Tuesday, April 26, 2011

Voracious Readers Required

Let's just say it bang: If you're writing a book, and you don't read voraciously, you are not serious about becoming successfully published.


From Kate Hart's Fabulous Flowchart on How To Get Published:   
Have you read widely in your genre?


No, I don't want to taint my genius.


Get over yourself & go read.
Carol Muske Dukes, the Poet Laureate of California, and author of a number of books of poetry and several novels, says there is one “sure sign” someone is a writer: “A writer reads constantly, reads everything she can get her hands on, tears apart libraries and bookstores, never is without a book in hand.”  (from PsychCentral's The Creative Mind.)

Another guy who knows a little bit about writing, Stephen King, said, "If you don't have time to read, you don't have time to write."

We need to read books in our genre.  We need to read books, articles and blogs about the craft of writing.  We need to read books that are not in our genre, but perhaps do an excellent job at something we are trying to do: great characters, strong plotting, well-done multiple POV's, creative ways to blend in background details.  We need to hold our noses and re-examine books that failed to hold our interest, and unpack why that happened.

If we're novelists, we should also consider screenplays, both for movies and television.  The brevity and pacing of screenplays can be helpful.  We can see how an entire relationship might be revealed in two lines of dialogue and a look.  (Unlike my usual wordiness, yikes!)
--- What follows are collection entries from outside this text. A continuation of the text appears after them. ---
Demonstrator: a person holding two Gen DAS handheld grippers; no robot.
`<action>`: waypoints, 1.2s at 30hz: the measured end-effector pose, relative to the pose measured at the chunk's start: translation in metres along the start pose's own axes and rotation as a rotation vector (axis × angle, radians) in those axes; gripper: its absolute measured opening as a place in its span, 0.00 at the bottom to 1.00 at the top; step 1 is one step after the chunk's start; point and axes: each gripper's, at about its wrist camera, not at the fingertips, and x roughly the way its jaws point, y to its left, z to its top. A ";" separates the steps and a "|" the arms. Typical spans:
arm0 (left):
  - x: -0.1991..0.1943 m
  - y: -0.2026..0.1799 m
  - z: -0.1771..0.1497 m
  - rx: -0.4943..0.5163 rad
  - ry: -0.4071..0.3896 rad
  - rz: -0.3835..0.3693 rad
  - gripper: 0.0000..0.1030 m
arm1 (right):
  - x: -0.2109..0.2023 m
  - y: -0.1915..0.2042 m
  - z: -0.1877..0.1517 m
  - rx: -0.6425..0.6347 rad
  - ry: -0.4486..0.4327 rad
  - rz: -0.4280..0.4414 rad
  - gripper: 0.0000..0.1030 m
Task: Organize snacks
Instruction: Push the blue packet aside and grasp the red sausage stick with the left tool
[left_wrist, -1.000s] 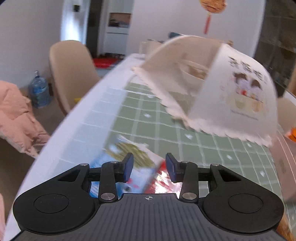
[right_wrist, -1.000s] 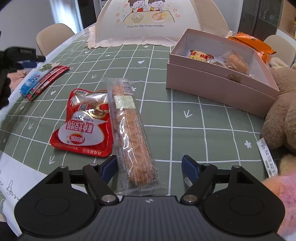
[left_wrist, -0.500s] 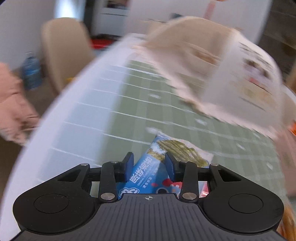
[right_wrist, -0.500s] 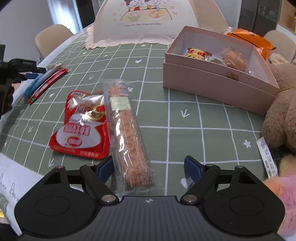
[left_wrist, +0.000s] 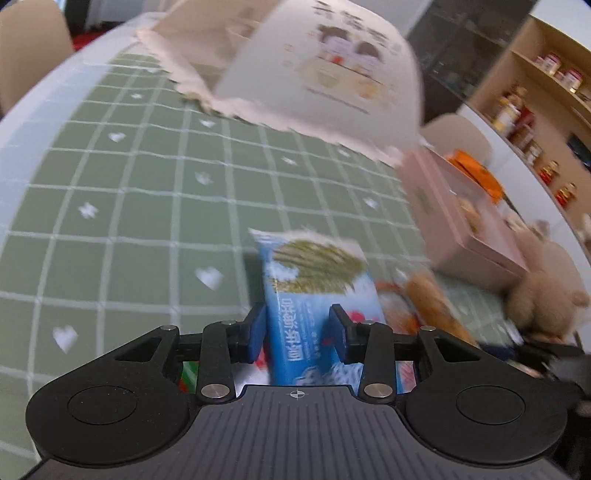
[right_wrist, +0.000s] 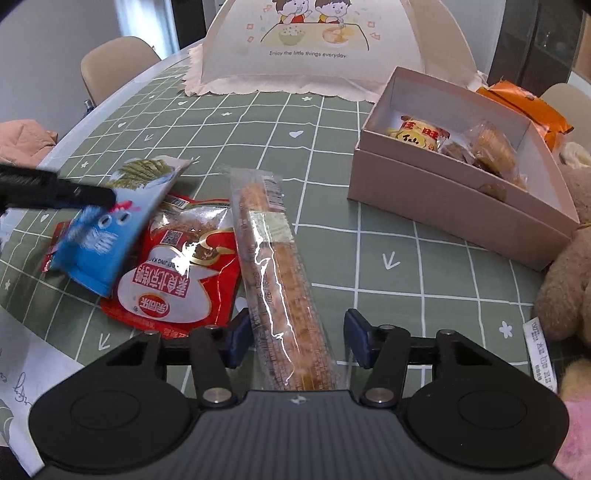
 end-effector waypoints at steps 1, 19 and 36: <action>-0.001 -0.006 -0.003 0.014 0.011 -0.010 0.40 | 0.000 -0.001 -0.001 0.002 0.000 -0.002 0.52; -0.004 -0.045 -0.003 0.187 0.008 -0.048 0.40 | -0.011 -0.002 -0.006 0.007 -0.027 0.013 0.55; 0.007 -0.050 -0.020 0.598 0.217 0.061 0.49 | -0.008 -0.011 -0.025 0.017 -0.026 -0.014 0.79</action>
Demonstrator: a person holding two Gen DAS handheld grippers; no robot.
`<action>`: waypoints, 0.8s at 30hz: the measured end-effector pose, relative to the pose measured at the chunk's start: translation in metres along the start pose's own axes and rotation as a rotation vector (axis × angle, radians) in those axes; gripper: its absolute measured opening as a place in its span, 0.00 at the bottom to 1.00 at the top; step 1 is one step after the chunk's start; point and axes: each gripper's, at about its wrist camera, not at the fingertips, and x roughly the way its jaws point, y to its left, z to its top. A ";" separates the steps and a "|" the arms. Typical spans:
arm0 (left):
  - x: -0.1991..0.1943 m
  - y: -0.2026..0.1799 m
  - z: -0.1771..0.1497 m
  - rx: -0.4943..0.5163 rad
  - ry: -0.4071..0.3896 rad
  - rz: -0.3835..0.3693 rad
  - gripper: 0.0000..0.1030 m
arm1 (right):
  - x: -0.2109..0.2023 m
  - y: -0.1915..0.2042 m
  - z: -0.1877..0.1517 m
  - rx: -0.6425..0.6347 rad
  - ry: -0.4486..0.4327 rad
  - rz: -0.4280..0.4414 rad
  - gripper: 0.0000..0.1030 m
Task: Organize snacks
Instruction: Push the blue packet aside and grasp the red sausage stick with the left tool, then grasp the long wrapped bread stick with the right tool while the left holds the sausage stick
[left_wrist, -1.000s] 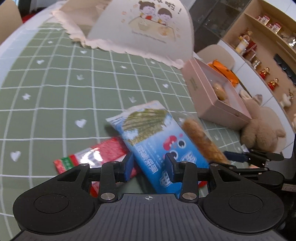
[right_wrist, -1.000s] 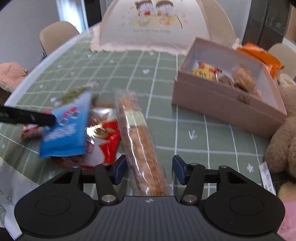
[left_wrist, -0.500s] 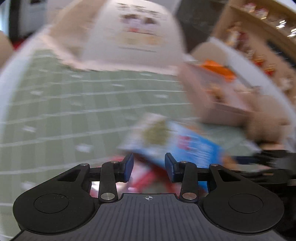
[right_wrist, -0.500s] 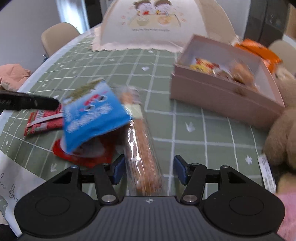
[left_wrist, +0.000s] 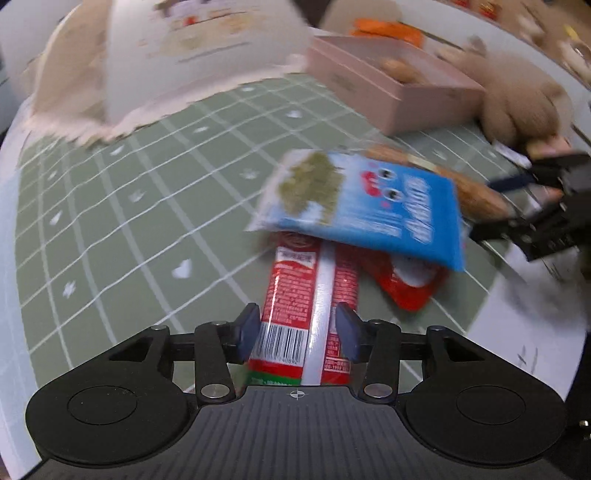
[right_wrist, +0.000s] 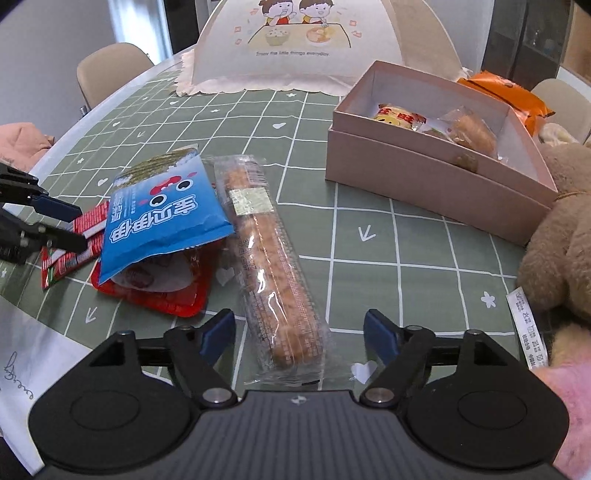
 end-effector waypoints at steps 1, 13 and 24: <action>0.001 -0.005 0.002 0.020 0.005 0.002 0.49 | 0.001 0.001 0.000 -0.003 -0.001 -0.001 0.80; 0.019 -0.024 0.009 -0.015 0.054 0.049 0.64 | 0.004 0.006 -0.003 0.005 -0.025 -0.012 0.90; 0.011 -0.027 0.008 -0.398 0.028 0.132 0.58 | 0.015 -0.006 0.029 0.042 -0.010 0.030 0.79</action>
Want readers to keep turning the page?  We can learn from TV's pacing, the way action builds to a mini-cliffhanger right before each commercial break.   Whether it's Desperate Housewives, or my old favorite, Lost in Space.
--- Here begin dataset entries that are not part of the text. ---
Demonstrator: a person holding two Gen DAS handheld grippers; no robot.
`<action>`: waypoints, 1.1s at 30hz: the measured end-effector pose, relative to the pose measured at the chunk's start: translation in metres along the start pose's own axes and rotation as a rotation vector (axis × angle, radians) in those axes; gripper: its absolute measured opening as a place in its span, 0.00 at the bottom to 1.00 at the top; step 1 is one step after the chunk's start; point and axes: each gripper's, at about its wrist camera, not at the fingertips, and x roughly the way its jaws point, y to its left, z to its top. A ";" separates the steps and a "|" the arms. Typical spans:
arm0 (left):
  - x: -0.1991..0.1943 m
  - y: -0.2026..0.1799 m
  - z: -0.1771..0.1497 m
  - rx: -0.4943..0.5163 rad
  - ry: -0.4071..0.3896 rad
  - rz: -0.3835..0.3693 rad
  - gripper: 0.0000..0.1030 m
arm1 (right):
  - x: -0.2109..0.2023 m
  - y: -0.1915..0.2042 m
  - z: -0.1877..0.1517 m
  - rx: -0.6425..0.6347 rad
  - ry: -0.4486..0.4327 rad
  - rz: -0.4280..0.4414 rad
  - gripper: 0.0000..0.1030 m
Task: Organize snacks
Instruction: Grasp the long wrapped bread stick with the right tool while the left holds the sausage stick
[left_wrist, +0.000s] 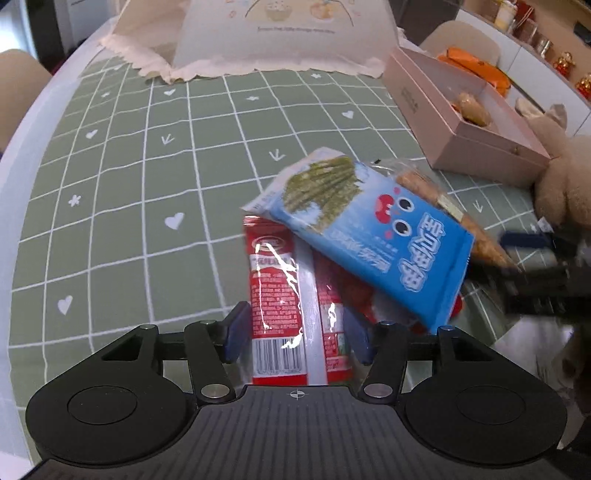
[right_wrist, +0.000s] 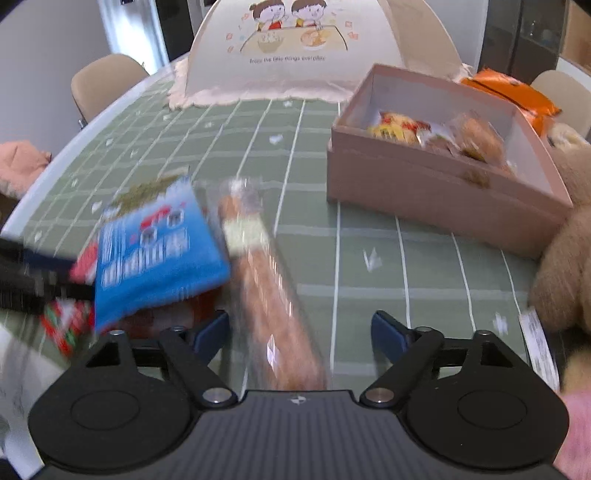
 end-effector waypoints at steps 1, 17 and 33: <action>0.001 -0.005 0.000 0.017 0.001 0.021 0.59 | 0.004 0.001 0.006 -0.010 -0.002 0.001 0.76; -0.001 -0.008 -0.003 0.033 -0.009 0.042 0.60 | -0.009 -0.026 0.009 0.096 0.046 0.013 0.29; -0.062 0.028 0.005 -0.119 -0.114 -0.062 0.15 | -0.025 -0.031 -0.022 0.128 0.023 -0.030 0.38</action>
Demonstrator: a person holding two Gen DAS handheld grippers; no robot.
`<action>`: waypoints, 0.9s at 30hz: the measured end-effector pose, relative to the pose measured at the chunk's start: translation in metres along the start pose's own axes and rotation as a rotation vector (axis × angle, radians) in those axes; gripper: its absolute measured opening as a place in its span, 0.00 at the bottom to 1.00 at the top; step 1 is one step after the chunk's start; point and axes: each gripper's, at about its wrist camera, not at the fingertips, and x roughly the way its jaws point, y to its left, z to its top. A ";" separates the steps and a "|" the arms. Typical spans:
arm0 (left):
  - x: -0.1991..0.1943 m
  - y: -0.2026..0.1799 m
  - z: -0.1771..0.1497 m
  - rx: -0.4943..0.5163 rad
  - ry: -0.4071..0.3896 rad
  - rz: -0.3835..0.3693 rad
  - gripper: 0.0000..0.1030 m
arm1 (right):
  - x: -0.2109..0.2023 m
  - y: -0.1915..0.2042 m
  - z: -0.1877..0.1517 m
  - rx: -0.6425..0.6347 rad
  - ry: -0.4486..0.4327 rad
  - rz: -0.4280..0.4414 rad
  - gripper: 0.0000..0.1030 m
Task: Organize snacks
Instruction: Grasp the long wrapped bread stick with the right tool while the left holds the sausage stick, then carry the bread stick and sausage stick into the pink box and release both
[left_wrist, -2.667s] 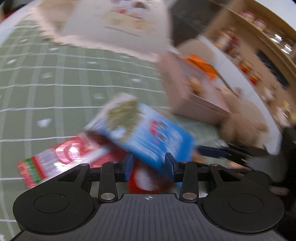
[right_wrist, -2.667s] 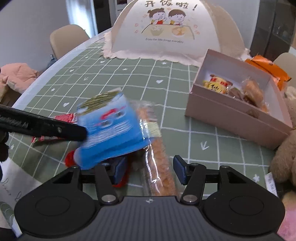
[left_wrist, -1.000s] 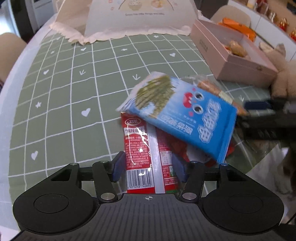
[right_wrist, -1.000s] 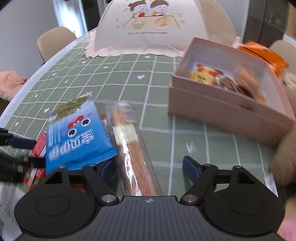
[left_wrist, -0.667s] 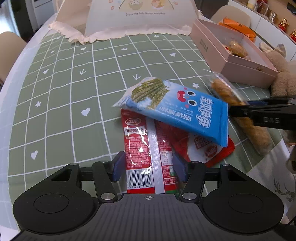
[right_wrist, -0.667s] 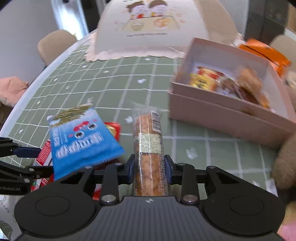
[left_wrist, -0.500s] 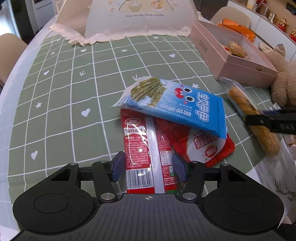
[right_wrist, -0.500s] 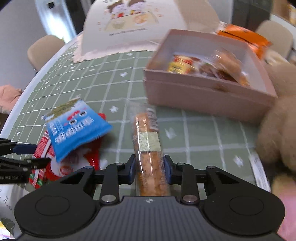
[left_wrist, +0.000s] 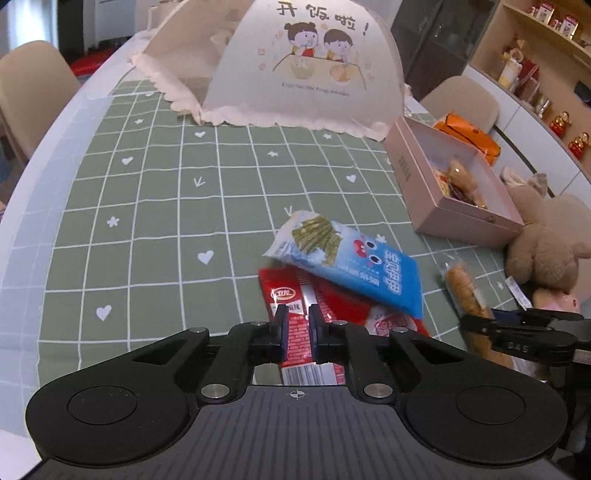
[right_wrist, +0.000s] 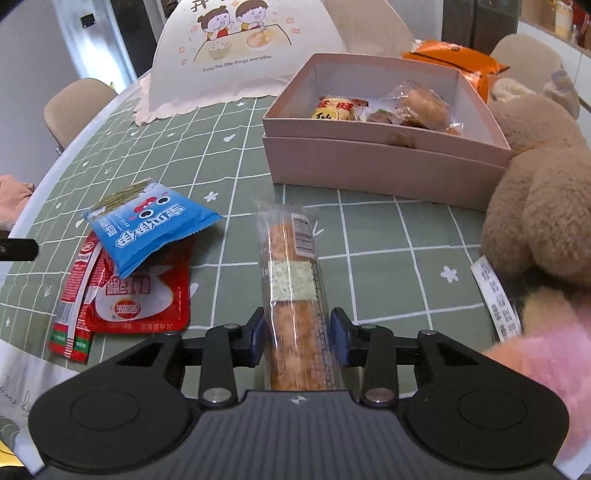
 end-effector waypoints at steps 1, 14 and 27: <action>0.004 -0.001 -0.001 0.000 0.015 -0.003 0.17 | 0.000 0.001 0.000 -0.004 -0.002 -0.002 0.43; 0.051 -0.065 -0.041 0.374 0.066 0.142 0.29 | 0.009 0.030 -0.006 -0.123 -0.020 -0.042 0.80; 0.064 -0.015 -0.016 0.089 0.067 0.146 0.62 | 0.013 0.027 -0.017 -0.090 -0.051 -0.067 1.00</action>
(I have to say, Mark Goddard fired off many a rocket in my pre-adolescent imagination, big time.  Well, maybe I didn't have to say it, but wasn't he gorgeous?)

They say in regards to good sex, which for some odd reason I have digressed to, that those who understand their own bodies, what pleases them, what they do and don't like, are much better love partners than those who are unaware.

So, too, with writing.  If we are trying to create an all-enveloping, magic world that our readers enter and never want to leave, we had better know for ourselves what that feels like.  If we don't, how can we create a satisfying experience for our readers?


I don't want people to read my work and say, "Eh, that was okay.  Next!"  I want readers to be passionately involved with my work.  I want them to be so enraptured they can't put it down, so buzzed they tell all their friends how much they loved it.  So delighted they want to repeat the experience over and over again (see good sex, above.)  I want us to be Rhett and Scarlett, tangled together to the very last page.

Which reminds me, it's just about time for me to re-read Gone With The Wind.

What are your experiences as a Voracious Reader?
What books, articles, or sources helped you in ways you didn't expect?